- Opening Delimiter -

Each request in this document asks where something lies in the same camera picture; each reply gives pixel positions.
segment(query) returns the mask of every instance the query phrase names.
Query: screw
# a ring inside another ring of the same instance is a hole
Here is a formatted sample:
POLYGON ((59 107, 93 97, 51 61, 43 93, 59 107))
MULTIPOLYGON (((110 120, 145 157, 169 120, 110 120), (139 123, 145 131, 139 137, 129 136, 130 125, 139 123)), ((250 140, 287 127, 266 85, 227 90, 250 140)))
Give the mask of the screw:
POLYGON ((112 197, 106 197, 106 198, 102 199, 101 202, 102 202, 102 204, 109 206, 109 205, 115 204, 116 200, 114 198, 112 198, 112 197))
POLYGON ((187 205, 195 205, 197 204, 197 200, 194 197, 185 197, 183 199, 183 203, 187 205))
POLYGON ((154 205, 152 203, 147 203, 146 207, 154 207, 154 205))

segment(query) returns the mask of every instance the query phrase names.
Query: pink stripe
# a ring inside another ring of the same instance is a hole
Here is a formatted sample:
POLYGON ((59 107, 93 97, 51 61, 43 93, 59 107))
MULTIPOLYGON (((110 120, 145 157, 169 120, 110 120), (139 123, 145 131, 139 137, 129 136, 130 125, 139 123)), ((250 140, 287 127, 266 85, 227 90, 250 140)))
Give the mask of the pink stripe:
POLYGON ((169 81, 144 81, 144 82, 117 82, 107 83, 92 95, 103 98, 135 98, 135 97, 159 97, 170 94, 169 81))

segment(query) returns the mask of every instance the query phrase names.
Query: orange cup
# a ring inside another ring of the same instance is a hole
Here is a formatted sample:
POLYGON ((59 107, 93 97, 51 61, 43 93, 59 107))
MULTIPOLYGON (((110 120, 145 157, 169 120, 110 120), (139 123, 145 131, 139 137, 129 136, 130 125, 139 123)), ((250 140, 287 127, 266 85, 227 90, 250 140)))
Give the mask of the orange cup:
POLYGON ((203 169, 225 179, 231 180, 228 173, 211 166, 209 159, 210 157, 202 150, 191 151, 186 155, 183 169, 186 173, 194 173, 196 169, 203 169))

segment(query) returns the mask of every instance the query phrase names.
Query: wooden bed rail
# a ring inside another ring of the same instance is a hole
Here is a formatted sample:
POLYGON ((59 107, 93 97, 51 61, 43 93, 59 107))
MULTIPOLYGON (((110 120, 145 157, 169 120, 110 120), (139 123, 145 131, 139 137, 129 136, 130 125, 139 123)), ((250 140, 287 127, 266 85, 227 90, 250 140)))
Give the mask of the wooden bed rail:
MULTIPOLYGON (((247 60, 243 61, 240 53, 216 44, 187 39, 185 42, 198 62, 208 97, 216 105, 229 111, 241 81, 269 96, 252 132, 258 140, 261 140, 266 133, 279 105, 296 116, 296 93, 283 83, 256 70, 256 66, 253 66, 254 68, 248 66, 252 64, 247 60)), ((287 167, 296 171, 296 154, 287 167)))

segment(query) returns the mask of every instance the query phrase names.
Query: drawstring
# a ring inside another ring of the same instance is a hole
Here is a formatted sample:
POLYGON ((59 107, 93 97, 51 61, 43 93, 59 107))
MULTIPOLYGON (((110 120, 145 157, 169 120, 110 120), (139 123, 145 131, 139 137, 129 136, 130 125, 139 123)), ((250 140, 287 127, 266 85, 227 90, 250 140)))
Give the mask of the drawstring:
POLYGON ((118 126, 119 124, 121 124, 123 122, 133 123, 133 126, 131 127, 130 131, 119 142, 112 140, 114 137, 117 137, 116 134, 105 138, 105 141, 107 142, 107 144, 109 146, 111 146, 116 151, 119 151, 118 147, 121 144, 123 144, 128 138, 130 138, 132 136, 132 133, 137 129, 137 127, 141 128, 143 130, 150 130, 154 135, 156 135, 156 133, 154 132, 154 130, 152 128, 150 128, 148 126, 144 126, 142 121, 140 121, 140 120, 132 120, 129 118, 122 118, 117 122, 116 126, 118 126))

- Closing Delimiter -

All of the data above needs to be given again exactly.

Each request in this document asks where something lies in the same camera picture; each reply gives pixel positions.
segment(query) returns the mask of every instance the query phrase names.
Query: screw
# a ring inside another ring of the same instance is a hole
Here is a formatted sample:
POLYGON ((59 107, 93 97, 51 61, 43 93, 59 107))
MULTIPOLYGON (((110 120, 145 157, 169 120, 110 120), (139 123, 145 131, 139 137, 129 136, 130 125, 139 123)), ((250 140, 287 127, 266 85, 227 90, 250 140)))
Give the mask of the screw:
POLYGON ((112 197, 106 197, 106 198, 102 199, 101 202, 102 202, 102 204, 109 206, 109 205, 115 204, 116 200, 114 198, 112 198, 112 197))
POLYGON ((187 205, 195 205, 197 204, 197 200, 194 197, 185 197, 183 199, 183 203, 187 205))
POLYGON ((154 205, 152 203, 147 203, 146 207, 154 207, 154 205))

segment(query) returns the mask of every instance the query phrase names.
Query: pink stripe
# a ring inside another ring of the same instance is a hole
Here is a formatted sample:
POLYGON ((59 107, 93 97, 51 61, 43 93, 59 107))
MULTIPOLYGON (((110 120, 145 157, 169 120, 110 120), (139 123, 145 131, 139 137, 129 136, 130 125, 139 123)), ((250 140, 287 127, 266 85, 227 90, 250 140)))
Give the mask of the pink stripe:
POLYGON ((169 81, 144 81, 144 82, 117 82, 107 83, 92 95, 103 98, 135 98, 135 97, 159 97, 170 94, 169 81))

segment(query) returns the mask of every instance the query phrase names.
Query: orange cup
# a ring inside another ring of the same instance is a hole
Here is a formatted sample:
POLYGON ((59 107, 93 97, 51 61, 43 93, 59 107))
MULTIPOLYGON (((110 120, 145 157, 169 120, 110 120), (139 123, 145 131, 139 137, 129 136, 130 125, 139 123)), ((250 140, 287 127, 266 85, 227 90, 250 140)))
Give the mask of the orange cup:
POLYGON ((203 169, 225 179, 231 180, 228 173, 211 166, 209 159, 210 157, 202 150, 191 151, 186 155, 183 169, 186 173, 194 173, 196 169, 203 169))

segment(query) returns the mask of every instance the query phrase names.
Query: wooden bed rail
# a ring inside another ring of the same instance is a hole
Here is a formatted sample:
POLYGON ((59 107, 93 97, 51 61, 43 93, 59 107))
MULTIPOLYGON (((110 120, 145 157, 169 120, 110 120), (139 123, 145 131, 139 137, 129 136, 130 125, 139 123)), ((250 140, 287 127, 266 85, 227 90, 250 140)))
Give the mask of the wooden bed rail:
MULTIPOLYGON (((247 60, 243 61, 240 53, 216 44, 187 39, 185 42, 198 62, 208 97, 216 105, 229 111, 241 81, 269 96, 252 132, 258 140, 261 140, 266 133, 279 105, 296 116, 296 93, 283 83, 256 70, 256 66, 253 66, 254 68, 248 66, 252 64, 247 60)), ((287 167, 296 171, 296 154, 287 167)))

segment(query) returns the mask of every instance the query phrase names.
Query: drawstring
# a ring inside another ring of the same instance is a hole
Here is a formatted sample:
POLYGON ((59 107, 93 97, 51 61, 43 93, 59 107))
MULTIPOLYGON (((110 120, 145 157, 169 120, 110 120), (139 123, 145 131, 139 137, 129 136, 130 125, 139 123)), ((250 140, 287 127, 266 85, 227 90, 250 140)))
Give the mask of the drawstring:
POLYGON ((118 126, 119 124, 121 124, 123 122, 133 123, 133 126, 131 127, 130 131, 119 142, 112 140, 114 137, 117 137, 116 134, 105 138, 105 141, 107 142, 107 144, 109 146, 111 146, 116 151, 119 151, 118 147, 121 144, 123 144, 128 138, 130 138, 132 136, 132 133, 137 129, 137 127, 141 128, 143 130, 150 130, 154 135, 156 135, 156 133, 154 132, 154 130, 152 128, 150 128, 148 126, 144 126, 142 121, 140 121, 140 120, 132 120, 129 118, 122 118, 117 122, 116 126, 118 126))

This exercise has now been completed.